Author Valerie Blumenthal on living with PCA Alzheimer’s

Once there was a free spirit who was me. That me was a reasonably successful novelist. She was fiercely independent, rode her horse without a hat to feel the wind tear her hair, and drove to remote corners of Britain; getting lost was an adventure. Crowds did not bother her, she ran down steps without a second thought, sketched horses and played the piano.

That was before PCA crept up on me; amorphous, insidious.

PCA stands for Posterior cortical atrophy. An unusual form of Alzheimer’s, it attacks the back part of the brain, responsible for visual function, orientation and spatial awareness, rather than the front, which affects cognitive function.

Trust me to have something weird, which hardly anyone has heard of — and that includes many doctors. I am in good company: another author, better known than myself, is a fellow sufferer.

I had never really considered my brain much; that gory slab, privy to my innermost thoughts. Myself and it are supposedly one and the same, yet currently my brain is out to thwart me.

But if my brain is what rules me, if it makes me who I am, then, in fact, I rule it. I rule it. Am I in charge, therefore?

Normally I lie through my teeth about my age, but in this instance it is important to be honest, so, reluctantly, I must admit to being a youthful 60-something. I am a mother, grandmother, wife. I have a large dog and small cat. I love and am loved.

It is difficult to be specific, but I believe I experienced the first symptoms of PCA at least five years ago. Driving, which had always been a pleasure, increasingly was becoming a thing to dread. I could see perfectly well, my driving glasses were the correct prescription, yet I had I problems judging distances and where to position my car in relation to the road, also where to pitch my line of vision.

Road signs leapt out at me, filling me with panic.
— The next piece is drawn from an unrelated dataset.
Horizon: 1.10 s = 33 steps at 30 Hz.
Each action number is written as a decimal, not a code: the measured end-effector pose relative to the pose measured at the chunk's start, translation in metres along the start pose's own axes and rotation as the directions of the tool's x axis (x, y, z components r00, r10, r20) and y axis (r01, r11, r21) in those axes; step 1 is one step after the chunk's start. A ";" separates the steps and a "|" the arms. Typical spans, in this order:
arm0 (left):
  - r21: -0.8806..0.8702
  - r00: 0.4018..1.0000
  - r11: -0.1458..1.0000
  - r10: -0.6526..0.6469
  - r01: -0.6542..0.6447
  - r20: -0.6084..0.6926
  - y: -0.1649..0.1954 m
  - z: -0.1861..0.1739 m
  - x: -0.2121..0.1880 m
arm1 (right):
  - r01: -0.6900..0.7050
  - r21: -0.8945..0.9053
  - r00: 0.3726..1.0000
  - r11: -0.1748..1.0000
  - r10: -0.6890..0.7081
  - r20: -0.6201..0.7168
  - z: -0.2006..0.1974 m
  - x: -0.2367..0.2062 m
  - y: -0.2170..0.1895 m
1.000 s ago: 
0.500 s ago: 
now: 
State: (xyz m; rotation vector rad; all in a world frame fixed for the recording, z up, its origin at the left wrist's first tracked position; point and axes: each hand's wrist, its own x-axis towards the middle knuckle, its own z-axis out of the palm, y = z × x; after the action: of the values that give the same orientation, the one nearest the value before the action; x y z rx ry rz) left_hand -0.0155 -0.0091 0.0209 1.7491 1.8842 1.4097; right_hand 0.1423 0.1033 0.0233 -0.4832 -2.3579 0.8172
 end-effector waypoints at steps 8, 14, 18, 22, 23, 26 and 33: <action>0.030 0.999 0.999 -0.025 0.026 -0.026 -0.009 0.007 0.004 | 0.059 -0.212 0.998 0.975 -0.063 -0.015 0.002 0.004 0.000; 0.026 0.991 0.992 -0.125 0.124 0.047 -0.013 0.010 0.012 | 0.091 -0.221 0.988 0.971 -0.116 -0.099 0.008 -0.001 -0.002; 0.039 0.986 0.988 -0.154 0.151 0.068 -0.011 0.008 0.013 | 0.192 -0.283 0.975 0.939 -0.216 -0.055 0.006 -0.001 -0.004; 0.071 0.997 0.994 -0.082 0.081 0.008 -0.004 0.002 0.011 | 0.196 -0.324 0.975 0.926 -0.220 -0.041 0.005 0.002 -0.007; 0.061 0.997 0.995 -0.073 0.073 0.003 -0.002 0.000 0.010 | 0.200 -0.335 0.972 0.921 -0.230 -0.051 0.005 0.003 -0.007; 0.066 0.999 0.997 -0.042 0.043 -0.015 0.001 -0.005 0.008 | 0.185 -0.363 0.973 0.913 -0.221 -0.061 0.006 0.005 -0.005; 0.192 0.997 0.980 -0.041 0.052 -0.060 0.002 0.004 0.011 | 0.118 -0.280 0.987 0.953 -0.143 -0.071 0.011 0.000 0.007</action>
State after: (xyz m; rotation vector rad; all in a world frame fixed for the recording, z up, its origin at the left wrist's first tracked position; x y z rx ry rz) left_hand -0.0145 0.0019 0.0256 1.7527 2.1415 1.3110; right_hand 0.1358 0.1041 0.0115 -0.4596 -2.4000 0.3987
Busy junctions were my idea of hell. It was disconcerting, to say the least. I would arrive at my destination a wreck. I was always clipping the kerb or, worse, the wing mirror of an oncoming car.

“You again! What’s the excuse this time?” the garage guy commented, with a snide grin. I muttered something about not biting the hand that fed him, but he didn’t know what I was talking about and my quip fell flat.
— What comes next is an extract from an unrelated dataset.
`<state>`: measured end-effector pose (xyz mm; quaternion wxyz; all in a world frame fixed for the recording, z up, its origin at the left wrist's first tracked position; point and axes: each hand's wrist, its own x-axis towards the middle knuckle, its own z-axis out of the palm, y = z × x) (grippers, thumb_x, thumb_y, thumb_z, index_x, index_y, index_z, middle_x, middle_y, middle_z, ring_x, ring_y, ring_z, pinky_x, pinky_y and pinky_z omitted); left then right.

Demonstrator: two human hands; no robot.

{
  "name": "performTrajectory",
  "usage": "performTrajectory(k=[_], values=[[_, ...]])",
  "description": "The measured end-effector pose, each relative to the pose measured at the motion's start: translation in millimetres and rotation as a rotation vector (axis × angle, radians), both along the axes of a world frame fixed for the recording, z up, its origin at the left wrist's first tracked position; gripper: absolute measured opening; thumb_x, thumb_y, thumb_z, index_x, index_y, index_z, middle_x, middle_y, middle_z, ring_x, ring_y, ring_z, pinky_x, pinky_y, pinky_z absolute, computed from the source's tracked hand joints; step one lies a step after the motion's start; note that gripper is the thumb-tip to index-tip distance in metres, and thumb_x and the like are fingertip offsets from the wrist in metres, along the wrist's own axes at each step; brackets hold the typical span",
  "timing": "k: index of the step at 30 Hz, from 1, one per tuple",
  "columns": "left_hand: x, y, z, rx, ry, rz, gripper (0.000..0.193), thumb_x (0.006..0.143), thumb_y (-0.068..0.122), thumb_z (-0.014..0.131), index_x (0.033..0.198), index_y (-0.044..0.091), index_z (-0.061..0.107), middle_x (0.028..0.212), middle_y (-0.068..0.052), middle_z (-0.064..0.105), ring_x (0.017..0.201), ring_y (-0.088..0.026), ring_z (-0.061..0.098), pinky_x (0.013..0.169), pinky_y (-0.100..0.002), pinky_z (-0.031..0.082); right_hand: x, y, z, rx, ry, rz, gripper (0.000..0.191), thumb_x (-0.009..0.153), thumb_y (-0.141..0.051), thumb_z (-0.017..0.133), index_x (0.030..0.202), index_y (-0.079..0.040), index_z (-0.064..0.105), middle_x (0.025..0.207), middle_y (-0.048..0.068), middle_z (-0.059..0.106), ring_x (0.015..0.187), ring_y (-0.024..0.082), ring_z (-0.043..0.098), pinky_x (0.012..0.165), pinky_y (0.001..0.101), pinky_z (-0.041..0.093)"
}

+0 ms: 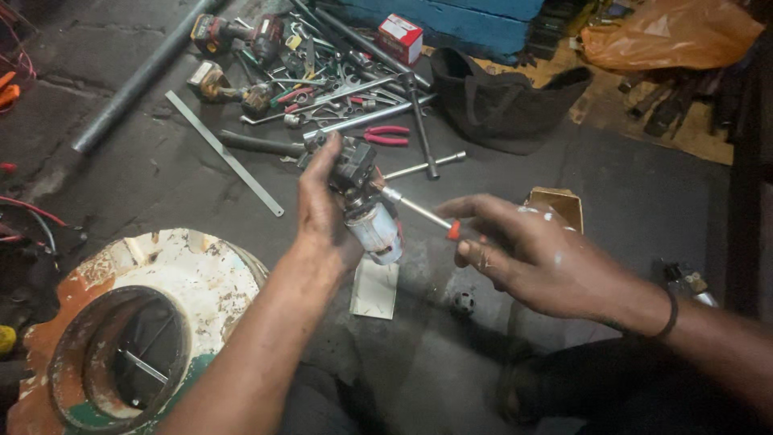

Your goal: The person disassembles a small electric motor using a screwdriver, removes the internal rotor, and then reassembles the motor housing. The person uses a screwdriver to remove screws from the motor casing, separates the two halves, and then puts them back together.

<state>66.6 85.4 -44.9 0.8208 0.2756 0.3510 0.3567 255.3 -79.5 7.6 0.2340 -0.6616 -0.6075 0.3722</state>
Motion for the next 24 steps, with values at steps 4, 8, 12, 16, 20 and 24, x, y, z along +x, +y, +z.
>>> performTrajectory(k=[4,8,12,16,20,24], values=[[0,-1,2,0.032,0.013,-0.017,0.047,0.084,0.058,0.066,0.082,0.012,0.066,0.067,-0.008,0.064,0.055,-0.025,0.065,0.05,-0.045,0.055,-3,2,4,0.005,-0.002,0.0,0.053,0.09,-0.023,0.056,0.143,-0.02,0.056,0.111,0.006,0.077,0.1,0.017,0.074,0.08,0.0343,0.066],[2,-2,3,0.032,0.018,-0.005,0.046,0.085,0.058,0.068,0.086,0.012,0.066,0.07,-0.008,0.064,0.058,-0.023,0.064,0.053,-0.044,0.055,-6,3,5,0.022,0.033,0.005,0.052,0.091,-0.02,0.059,0.143,-0.018,0.056,0.112,0.006,0.076,0.099,0.017,0.075,0.076,0.0341,0.066],[1,-4,6,-0.011,0.093,-0.04,0.051,0.079,0.061,0.066,0.082,0.01,0.066,0.066,-0.007,0.064,0.053,-0.024,0.064,0.048,-0.046,0.054,-8,6,4,-0.05,0.03,-0.05,0.052,0.091,-0.02,0.062,0.143,-0.02,0.057,0.102,0.003,0.079,0.088,0.012,0.077,0.068,0.0318,0.065],[0,-7,4,0.026,0.151,0.021,0.045,0.078,0.058,0.067,0.087,0.014,0.063,0.068,-0.006,0.064,0.055,-0.022,0.065,0.049,-0.046,0.056,-8,9,4,-0.162,0.029,-0.109,0.05,0.094,-0.022,0.062,0.144,-0.022,0.059,0.093,0.003,0.075,0.066,0.012,0.069,0.055,0.0324,0.058],[2,-3,0,0.044,0.038,0.041,0.04,0.087,0.052,0.073,0.096,0.014,0.065,0.077,-0.007,0.066,0.063,-0.021,0.065,0.057,-0.042,0.055,-4,10,4,-0.172,0.341,-0.114,0.048,0.092,-0.02,0.06,0.139,-0.015,0.06,0.083,0.007,0.074,0.054,0.009,0.059,0.043,0.0265,0.05],[1,-3,-1,0.02,0.08,0.005,0.037,0.082,0.052,0.07,0.093,0.017,0.066,0.074,-0.006,0.066,0.058,-0.021,0.064,0.048,-0.044,0.053,3,17,1,-0.363,0.783,-0.22,0.042,0.092,-0.016,0.055,0.132,-0.005,0.06,0.078,0.01,0.071,0.04,0.008,0.051,0.03,0.0207,0.038]])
Time passed. Matters grew worse, along with my driving. I used landmarks, counting them as I passed them unscathed. I removed the radio so I would not be distracted, and talked aloud to myself: concentrate… you love driving, it equals freedom… this is all in your head.
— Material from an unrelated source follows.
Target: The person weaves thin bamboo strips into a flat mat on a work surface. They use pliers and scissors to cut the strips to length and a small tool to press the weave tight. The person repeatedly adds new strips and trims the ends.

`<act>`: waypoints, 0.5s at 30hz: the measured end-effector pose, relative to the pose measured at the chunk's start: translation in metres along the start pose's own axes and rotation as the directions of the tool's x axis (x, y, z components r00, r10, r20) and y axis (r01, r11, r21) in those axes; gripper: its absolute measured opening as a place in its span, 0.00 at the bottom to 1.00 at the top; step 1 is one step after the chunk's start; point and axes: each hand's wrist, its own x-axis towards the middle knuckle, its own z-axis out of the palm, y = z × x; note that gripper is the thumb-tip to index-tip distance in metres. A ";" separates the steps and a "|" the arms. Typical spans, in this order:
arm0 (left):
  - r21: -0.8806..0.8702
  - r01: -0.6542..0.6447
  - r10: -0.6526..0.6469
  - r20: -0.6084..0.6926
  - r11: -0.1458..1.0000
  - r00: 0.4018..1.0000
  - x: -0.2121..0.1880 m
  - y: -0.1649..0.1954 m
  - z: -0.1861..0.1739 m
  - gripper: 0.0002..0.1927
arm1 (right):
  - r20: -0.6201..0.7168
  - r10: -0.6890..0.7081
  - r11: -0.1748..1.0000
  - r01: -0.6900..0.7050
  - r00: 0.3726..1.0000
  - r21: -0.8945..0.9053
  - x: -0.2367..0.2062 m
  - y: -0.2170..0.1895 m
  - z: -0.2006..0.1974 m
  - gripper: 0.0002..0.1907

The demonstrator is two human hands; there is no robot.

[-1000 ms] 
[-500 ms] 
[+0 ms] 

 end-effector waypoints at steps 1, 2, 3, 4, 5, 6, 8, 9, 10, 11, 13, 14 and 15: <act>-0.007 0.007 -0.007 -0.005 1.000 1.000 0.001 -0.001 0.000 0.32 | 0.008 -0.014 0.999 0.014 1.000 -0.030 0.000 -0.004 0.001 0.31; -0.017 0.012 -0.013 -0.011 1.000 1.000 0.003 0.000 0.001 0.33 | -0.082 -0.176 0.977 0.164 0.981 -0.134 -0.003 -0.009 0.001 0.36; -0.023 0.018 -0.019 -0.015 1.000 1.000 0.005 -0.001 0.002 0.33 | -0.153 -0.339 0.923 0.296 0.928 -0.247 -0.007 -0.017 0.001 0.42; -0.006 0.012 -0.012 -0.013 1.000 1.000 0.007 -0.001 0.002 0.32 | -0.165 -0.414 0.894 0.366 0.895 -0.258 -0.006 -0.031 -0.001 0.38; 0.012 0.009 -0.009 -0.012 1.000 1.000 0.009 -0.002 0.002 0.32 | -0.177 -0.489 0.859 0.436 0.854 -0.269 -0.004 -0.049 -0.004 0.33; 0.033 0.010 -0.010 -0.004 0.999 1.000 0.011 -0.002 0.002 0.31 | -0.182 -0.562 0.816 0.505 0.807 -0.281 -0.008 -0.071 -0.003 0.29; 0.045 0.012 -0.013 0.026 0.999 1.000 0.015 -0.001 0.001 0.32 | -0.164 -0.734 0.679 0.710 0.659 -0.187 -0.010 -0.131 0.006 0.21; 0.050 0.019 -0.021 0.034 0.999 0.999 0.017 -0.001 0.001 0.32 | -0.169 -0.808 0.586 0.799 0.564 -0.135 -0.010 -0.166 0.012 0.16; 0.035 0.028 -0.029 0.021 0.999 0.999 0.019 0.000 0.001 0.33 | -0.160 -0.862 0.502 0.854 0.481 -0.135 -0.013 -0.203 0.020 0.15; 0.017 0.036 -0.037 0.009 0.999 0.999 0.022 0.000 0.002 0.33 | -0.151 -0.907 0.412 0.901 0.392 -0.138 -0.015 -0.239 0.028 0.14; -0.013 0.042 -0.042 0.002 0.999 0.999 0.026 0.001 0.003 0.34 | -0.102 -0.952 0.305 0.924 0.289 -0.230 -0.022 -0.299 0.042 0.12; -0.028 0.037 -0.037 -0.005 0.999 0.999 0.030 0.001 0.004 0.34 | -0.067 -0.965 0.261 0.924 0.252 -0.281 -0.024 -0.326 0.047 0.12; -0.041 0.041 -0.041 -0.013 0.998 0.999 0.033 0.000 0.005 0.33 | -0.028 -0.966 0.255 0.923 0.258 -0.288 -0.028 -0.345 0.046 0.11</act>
I promised my husband I would take a driving course — then chickened out, fearing I would be told I shouldn’t be on the road. Maybe this phase would pass? It didn’t. Reversing down our own driveway became a hit and miss exercise that left zig-zagging tyre imprints on the lawn.

ln order to park, I would drive my small hatchback round and round, searching for a space big enough for a stretch-limo. Then there was the day I was about to park in an empty space; except it wasn’t empty. The vacant slot was next to it. For several minutes I felt sick.

Over the last two years that I drove — until the diagnosis of my illness — I rarely had a passenger, other than my German Shepherd, and even he made it clear he didn’t like my driving and had to be coaxed into the car.

Friends and family knew about my nervousness, but nobody knew the full extent: that I regarded my car as a killing machine and had to brace myself every time I climbed into it. Or that I dreaded being responsible for a fatal accident.

And I am typing this with painful slowness as the letters dance before me, and elude me. I have to correct every other word and frequently go on to the wrong line. And where has the letter “H” gone to when I need it?